>>>>
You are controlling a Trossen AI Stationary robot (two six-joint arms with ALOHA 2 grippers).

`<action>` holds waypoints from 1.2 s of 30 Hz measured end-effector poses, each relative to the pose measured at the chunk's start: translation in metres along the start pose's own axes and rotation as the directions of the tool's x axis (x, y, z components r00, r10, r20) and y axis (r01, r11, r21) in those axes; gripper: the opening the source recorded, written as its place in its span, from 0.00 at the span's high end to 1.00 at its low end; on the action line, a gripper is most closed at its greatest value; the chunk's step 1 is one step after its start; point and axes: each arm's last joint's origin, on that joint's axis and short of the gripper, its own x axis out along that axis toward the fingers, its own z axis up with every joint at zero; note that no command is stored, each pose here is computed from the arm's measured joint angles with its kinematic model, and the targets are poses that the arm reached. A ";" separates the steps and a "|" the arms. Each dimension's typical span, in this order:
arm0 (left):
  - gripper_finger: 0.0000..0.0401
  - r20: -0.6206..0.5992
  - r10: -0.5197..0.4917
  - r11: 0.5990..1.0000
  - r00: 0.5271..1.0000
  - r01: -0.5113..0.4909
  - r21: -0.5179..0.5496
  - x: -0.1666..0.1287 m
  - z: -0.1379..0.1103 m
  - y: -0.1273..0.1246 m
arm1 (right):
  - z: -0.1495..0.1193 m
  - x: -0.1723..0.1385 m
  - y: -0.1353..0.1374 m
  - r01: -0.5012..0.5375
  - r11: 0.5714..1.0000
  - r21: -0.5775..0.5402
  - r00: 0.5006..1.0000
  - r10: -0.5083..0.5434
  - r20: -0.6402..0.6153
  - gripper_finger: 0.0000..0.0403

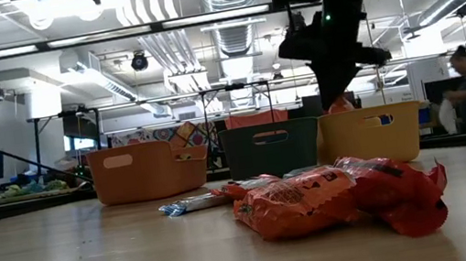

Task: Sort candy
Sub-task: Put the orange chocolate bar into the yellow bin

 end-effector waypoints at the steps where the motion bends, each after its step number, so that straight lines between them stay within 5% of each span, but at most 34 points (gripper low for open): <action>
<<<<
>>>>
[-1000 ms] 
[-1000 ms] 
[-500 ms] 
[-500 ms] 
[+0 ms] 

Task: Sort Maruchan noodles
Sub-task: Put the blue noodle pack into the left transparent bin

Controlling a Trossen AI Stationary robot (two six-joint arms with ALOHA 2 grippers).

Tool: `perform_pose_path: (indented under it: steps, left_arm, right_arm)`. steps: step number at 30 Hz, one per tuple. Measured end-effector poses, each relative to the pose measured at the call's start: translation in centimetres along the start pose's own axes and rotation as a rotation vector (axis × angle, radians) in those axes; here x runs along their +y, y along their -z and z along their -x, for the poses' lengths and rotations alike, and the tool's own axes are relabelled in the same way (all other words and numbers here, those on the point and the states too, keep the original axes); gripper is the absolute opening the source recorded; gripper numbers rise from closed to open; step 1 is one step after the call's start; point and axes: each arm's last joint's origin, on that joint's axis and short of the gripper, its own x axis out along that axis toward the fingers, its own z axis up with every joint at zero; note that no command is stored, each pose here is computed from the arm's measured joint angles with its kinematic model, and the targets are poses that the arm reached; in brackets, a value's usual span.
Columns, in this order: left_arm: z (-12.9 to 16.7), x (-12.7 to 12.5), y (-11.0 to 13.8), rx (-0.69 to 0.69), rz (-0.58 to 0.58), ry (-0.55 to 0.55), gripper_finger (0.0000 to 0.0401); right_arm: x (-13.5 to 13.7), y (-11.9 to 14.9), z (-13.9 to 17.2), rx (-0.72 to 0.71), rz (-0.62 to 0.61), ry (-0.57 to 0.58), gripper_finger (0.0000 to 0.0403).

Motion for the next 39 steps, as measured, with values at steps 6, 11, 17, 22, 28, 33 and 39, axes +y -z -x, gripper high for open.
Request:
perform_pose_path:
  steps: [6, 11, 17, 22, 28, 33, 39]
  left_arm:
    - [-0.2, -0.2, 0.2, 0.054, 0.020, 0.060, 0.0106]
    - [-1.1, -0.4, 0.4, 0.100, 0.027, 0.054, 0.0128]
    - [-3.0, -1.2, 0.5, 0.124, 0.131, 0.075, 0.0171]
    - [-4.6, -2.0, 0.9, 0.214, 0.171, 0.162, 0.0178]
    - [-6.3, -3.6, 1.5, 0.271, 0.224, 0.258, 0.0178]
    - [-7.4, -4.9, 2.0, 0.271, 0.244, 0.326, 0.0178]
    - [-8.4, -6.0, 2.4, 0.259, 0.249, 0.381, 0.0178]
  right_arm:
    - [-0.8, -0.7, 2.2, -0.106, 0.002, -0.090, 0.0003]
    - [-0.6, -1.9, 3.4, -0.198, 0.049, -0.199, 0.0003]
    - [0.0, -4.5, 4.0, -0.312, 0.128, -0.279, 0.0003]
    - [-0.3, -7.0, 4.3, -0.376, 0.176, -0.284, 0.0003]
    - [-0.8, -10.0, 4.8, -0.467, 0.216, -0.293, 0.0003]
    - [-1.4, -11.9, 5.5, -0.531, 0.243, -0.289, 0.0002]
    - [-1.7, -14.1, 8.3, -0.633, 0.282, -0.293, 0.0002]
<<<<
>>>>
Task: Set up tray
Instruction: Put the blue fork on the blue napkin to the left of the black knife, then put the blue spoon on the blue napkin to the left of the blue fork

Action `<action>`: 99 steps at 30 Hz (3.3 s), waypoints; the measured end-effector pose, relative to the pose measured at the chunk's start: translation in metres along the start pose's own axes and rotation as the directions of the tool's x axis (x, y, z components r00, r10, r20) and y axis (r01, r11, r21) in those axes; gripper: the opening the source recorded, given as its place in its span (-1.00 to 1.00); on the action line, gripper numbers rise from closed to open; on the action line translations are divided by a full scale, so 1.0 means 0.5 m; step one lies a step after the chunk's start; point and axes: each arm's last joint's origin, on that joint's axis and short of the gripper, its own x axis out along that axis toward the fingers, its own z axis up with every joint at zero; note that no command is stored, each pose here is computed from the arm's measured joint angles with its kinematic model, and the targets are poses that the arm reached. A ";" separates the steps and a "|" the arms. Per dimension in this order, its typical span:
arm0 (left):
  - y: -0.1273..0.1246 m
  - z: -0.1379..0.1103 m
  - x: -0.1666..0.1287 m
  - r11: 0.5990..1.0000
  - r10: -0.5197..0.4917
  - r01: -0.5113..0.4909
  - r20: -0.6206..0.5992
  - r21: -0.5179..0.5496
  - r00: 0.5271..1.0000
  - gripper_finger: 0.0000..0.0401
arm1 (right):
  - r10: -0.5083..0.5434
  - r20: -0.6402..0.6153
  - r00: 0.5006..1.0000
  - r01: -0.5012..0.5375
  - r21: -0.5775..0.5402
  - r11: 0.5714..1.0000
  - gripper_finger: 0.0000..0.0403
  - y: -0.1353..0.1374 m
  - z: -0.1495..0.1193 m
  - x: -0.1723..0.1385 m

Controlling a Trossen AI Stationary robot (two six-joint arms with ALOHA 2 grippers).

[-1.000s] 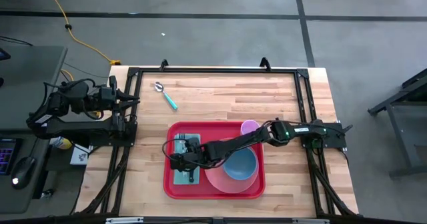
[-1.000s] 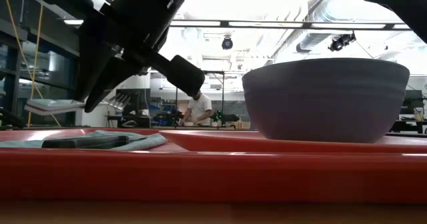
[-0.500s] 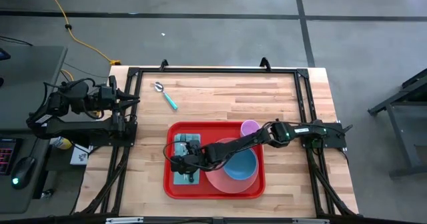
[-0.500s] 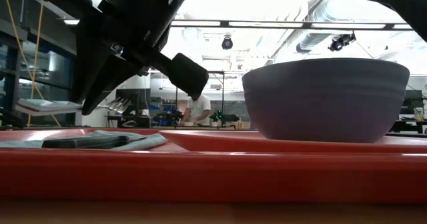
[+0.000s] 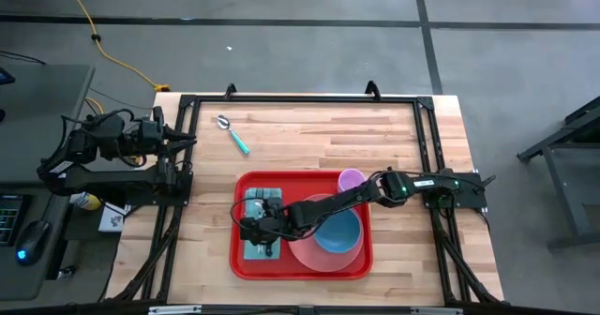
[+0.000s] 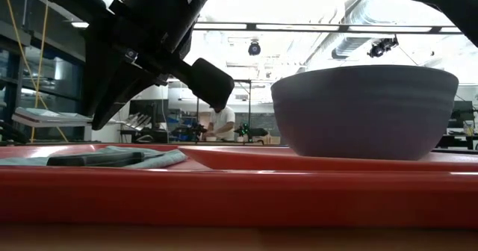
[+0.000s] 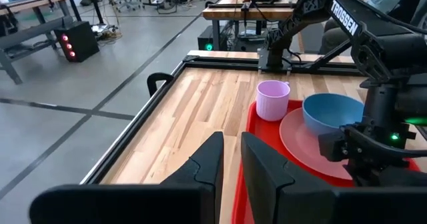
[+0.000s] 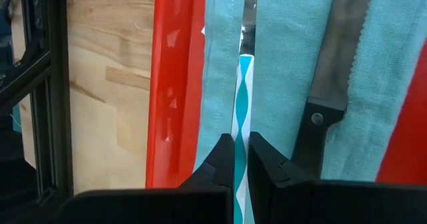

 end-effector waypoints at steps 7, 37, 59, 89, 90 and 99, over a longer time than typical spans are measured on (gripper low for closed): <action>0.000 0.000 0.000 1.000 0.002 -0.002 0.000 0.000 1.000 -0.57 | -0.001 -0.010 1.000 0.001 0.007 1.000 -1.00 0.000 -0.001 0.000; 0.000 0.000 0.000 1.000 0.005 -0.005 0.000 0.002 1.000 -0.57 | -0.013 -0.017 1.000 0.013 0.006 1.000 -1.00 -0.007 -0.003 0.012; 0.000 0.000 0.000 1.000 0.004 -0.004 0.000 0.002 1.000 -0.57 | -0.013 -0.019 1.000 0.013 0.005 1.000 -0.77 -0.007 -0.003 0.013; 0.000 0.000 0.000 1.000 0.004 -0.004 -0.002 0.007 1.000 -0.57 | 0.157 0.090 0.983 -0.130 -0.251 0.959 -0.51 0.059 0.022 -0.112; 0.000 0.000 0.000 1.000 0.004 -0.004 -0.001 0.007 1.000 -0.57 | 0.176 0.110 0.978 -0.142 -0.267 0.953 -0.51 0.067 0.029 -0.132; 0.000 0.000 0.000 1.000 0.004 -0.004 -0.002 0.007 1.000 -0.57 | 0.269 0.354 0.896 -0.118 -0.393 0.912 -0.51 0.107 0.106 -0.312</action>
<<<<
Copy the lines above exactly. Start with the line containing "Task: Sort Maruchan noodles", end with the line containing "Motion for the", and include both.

=== Output of the task ===
Task: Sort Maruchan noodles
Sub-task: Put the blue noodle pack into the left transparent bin

Controlling a Trossen AI Stationary robot (two six-joint arms with ALOHA 2 grippers).

Tool: `perform_pose_path: (indented under it: steps, left_arm, right_arm)`. steps: step number at 30 Hz, one per tuple. Measured end-effector poses, each relative to the pose measured at the call's start: translation in centimetres along the start pose's own axes and rotation as a rotation vector (axis × angle, radians) in those axes; here x runs along their +y, y along their -z and z along their -x, for the poses' lengths and rotations alike, and the tool's own axes are relabelled in the same way (all other words and numbers here, those on the point and the states too, keep the original axes); gripper is the absolute opening the source recorded; gripper numbers rise from closed to open; step 1 is one step after the call's start; point and axes: each arm's last joint's origin, on that joint's axis and short of the gripper, its own x axis out along that axis toward the fingers, its own z axis up with every joint at zero; note that no command is stored, each pose here is computed from the arm's measured joint angles with its kinematic model, and the targets are poses that the arm reached; in brackets, a value's usual span.
Columns, in this order: left_arm: z (-12.9 to 16.7), x (-12.7 to 12.5), y (-11.0 to 13.8), rx (-0.69 to 0.69), rz (-0.58 to 0.58), ry (-0.55 to 0.55), gripper_finger (0.0000 to 0.0401); right_arm: x (-13.5 to 13.7), y (-11.9 to 14.9), z (-13.9 to 17.2), rx (-0.72 to 0.71), rz (-0.62 to 0.61), ry (-0.57 to 0.58), gripper_finger (0.0000 to 0.0403).

Motion for the next 39 steps, as measured, with values at steps 6, 11, 17, 22, 28, 33 and 39, axes +y -z -x, gripper high for open.

No additional response is required.